*Directions*.
Repeat the whole listing, keeping each line as it is.
── Collected material
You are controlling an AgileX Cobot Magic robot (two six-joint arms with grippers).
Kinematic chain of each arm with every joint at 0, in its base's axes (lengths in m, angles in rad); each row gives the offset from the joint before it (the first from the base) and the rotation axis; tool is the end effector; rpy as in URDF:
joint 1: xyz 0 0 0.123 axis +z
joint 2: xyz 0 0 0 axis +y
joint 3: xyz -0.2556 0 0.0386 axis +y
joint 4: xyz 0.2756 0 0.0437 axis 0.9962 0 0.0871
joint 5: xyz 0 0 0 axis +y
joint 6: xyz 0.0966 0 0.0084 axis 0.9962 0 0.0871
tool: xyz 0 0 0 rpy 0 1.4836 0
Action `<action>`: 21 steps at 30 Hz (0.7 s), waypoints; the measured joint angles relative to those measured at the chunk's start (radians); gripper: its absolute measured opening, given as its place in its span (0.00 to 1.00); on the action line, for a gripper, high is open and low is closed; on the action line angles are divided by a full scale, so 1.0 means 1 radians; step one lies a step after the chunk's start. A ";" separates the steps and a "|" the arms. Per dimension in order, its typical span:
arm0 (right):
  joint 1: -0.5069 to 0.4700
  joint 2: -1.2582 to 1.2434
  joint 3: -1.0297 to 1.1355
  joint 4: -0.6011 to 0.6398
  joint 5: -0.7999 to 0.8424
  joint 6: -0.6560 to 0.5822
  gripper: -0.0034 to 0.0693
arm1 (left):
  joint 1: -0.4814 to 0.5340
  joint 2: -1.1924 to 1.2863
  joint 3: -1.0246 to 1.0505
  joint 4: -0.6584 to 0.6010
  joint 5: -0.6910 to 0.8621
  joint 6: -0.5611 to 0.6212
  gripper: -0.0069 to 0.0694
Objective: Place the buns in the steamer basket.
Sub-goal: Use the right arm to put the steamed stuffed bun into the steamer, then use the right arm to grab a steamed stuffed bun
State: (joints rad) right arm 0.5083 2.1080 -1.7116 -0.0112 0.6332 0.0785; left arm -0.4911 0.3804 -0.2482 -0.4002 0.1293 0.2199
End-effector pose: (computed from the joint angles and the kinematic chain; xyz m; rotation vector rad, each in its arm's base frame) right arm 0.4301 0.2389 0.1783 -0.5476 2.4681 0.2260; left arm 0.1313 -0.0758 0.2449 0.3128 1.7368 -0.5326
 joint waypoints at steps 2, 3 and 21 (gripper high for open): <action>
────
*Your solution*.
You are controlling an AgileX Cobot Magic robot (two six-joint arms with grippers).
Kinematic chain of each arm with every joint at 0, in its base's axes (lengths in m, angles in rad); each row gives the offset from the joint before it (the first from the base) and the rotation axis; tool is the end effector; rpy as in URDF:
joint 1: xyz 0 0 0.123 axis +z
joint 2: xyz 0 0 0 axis +y
joint 3: xyz -0.2556 0 0.0386 axis +y
joint 4: xyz 0.2756 0 0.0437 axis 0.9962 0 0.0871
joint 5: xyz 0 0 0 axis +y
joint 6: xyz 0.0966 0 0.0084 axis 0.9962 0 0.0871
tool: xyz 0 0 0 rpy 0 1.4836 0
Action `<action>`: 21 steps at 30 Hz (0.7 s), waypoints; the measured joint angles relative to those measured at the chunk's start (radians); gripper: its absolute measured opening, given as its place in its span (0.00 to 1.00); on the action line, for a gripper, high is open and low is closed; on the action line angles are divided by a full scale, so 1.0 means 1 radians; step one lies a step after the chunk's start. A ";" separates the steps and a "|" the arms. Per dimension in order, its typical span:
arm0 (right):
  joint 1: -0.5069 to 0.4700
  joint 2: -1.2582 to 1.2434
  joint 3: -1.0297 to 1.1355
  joint 4: -0.6011 to 0.6398
  joint 5: -0.7999 to 0.8424
  joint 6: -0.6560 to 0.5822
  gripper: -0.0034 to 0.0693
arm1 (left):
  joint 1: -0.4814 to 0.5340
  joint 2: -1.1924 to 1.2863
  joint 3: -1.0246 to 1.0505
  joint 4: -0.6584 to 0.6010
  joint 5: -0.6910 to 0.8621
  joint 6: -0.5611 to 0.6212
  gripper: -0.0069 to 0.0694
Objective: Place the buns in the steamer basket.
Sub-goal: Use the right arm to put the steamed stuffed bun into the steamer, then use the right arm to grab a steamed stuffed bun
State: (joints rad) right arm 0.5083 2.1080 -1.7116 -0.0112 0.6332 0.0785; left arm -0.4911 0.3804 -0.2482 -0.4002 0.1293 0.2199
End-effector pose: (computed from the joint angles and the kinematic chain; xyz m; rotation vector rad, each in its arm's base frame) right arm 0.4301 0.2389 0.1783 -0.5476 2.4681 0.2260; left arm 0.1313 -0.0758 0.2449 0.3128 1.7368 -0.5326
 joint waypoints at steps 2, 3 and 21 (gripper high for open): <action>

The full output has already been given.